Leaving out the images, return the data below exactly as it is written.

--- Source material Enclosed Below ---

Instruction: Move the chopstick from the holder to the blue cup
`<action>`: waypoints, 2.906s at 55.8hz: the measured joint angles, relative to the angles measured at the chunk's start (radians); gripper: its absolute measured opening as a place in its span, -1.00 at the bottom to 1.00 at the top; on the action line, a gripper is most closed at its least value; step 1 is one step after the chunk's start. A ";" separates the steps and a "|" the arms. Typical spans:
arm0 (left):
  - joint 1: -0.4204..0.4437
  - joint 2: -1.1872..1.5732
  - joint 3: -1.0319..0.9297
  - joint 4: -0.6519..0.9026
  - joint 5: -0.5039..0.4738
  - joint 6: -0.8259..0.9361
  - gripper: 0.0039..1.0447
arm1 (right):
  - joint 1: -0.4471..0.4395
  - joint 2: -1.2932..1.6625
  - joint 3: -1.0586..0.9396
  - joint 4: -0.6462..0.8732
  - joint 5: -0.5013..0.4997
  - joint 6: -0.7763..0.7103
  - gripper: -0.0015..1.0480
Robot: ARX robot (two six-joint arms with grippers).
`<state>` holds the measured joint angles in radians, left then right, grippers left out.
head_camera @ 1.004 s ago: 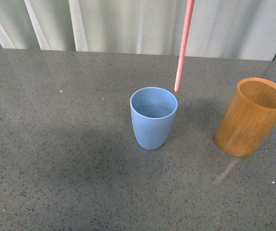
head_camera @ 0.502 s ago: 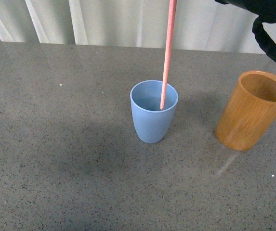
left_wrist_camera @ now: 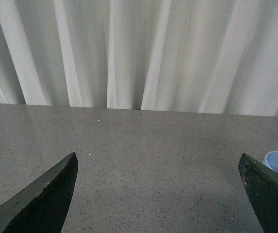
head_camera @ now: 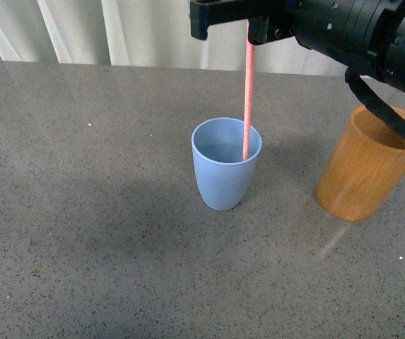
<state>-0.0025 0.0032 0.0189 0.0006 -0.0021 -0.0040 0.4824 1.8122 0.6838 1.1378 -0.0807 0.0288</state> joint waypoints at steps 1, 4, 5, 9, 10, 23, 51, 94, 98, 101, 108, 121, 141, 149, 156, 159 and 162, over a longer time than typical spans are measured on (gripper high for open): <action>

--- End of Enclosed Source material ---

Task answer
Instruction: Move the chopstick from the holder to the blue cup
`<action>`: waypoints, 2.906s at 55.8hz: the measured joint angles, relative to the angles measured at the chunk's start (radians); gripper: its absolute measured opening as a place in its span, -1.00 at the bottom to 1.00 at the top; on the action line, a gripper is most closed at its least value; step 1 is one step after the chunk's start. A ";" separates the steps and a "|" the arms. Typical spans:
arm0 (left):
  - joint 1: -0.4204..0.4437
  - joint 2: -1.1872..1.5732
  - joint 3: -1.0319..0.9297
  - joint 4: -0.6519..0.9026
  - joint 5: -0.5039..0.4738
  - joint 6: -0.8259..0.9361
  - gripper: 0.0039..1.0447
arm1 (right):
  - joint 1: -0.4471..0.4395
  - joint 2: -1.2932..1.6625
  - joint 3: -1.0586..0.9396
  - joint 4: -0.6462..0.8732
  - joint 5: -0.5013..0.4997
  - joint 6: -0.7763..0.7103
  - gripper: -0.0015..1.0480
Robot: ARX robot (two six-joint arms with grippers).
`<state>` holds the measured joint angles in radians, left then right, grippers left out.
head_camera @ 1.004 s ago: 
head_camera @ 0.502 s ago: 
left_wrist_camera @ now: 
head_camera @ now: 
<state>-0.0025 0.0032 0.0189 0.0006 -0.0021 -0.0040 0.4824 1.8122 0.6838 1.1378 -0.0807 0.0288</state> joint waypoints at steps 1, 4, 5, 9, 10, 23, 51, 94, 98, 101, 108, 121, 141, 149, 156, 159 and 162, over a longer time than typical spans are measured on (gripper high for open): <action>

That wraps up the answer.